• **WHAT TO PRODUCE**
Select the lines below containing the word "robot".

• **RAW DATA**

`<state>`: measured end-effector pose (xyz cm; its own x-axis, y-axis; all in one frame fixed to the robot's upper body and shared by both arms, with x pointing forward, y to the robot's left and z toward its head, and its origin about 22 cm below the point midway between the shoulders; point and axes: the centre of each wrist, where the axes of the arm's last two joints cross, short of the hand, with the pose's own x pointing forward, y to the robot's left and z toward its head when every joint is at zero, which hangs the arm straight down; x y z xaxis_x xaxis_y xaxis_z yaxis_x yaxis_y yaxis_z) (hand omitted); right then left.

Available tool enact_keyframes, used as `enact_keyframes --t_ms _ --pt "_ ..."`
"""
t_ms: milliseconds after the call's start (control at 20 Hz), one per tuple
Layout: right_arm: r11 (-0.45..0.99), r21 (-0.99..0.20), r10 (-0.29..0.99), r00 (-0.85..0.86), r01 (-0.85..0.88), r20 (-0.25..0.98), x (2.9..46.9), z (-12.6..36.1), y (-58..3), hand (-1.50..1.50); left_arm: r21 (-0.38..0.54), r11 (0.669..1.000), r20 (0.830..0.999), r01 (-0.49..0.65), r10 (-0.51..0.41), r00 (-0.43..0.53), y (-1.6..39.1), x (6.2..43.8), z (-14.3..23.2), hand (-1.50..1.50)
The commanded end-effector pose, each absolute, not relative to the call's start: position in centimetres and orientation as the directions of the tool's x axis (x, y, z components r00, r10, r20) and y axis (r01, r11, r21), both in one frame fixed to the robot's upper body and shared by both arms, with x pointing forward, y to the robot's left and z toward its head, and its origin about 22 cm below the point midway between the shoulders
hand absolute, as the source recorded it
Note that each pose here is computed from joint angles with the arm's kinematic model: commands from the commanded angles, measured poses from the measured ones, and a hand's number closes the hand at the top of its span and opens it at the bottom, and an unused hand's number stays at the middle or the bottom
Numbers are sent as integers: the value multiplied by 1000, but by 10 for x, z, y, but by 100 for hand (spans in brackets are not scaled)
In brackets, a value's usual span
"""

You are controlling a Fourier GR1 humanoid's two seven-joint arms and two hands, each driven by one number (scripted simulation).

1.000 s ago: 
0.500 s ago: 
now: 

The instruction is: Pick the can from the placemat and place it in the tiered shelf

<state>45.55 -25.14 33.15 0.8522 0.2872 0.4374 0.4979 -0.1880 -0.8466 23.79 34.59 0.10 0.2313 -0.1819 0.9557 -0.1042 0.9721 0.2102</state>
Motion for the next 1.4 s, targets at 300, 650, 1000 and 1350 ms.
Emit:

• **EXERCISE RESPONSE**
`<state>`: measured end-effector pose (xyz cm; its own x-axis, y-axis; all in one frame fixed to the robot's upper body and shared by both arms, with x pointing forward, y to the robot's left and z toward its head, and its origin about 22 cm below the point midway between the shoulders; point and axes: the centre of each wrist, where the axes of the arm's last two joints cross, short of the hand, with the pose's own x pointing forward, y to the robot's left and z toward its head when every joint is at zero, which hangs the arm straight down; x y z xaxis_x xaxis_y xaxis_z yaxis_x yaxis_y yaxis_z) (hand omitted); right then left.
The commanded end-effector pose, each absolute, not relative to the call's start: position in centimetres and orientation as the directions of the tool's x axis (x, y, z components r00, r10, r20) and y axis (r01, r11, r21), both in one frame fixed to the robot's upper body and shared by both arms, with x pointing forward, y to the robot's left and z toward its head, and its origin about 22 cm below the point midway between the shoulders

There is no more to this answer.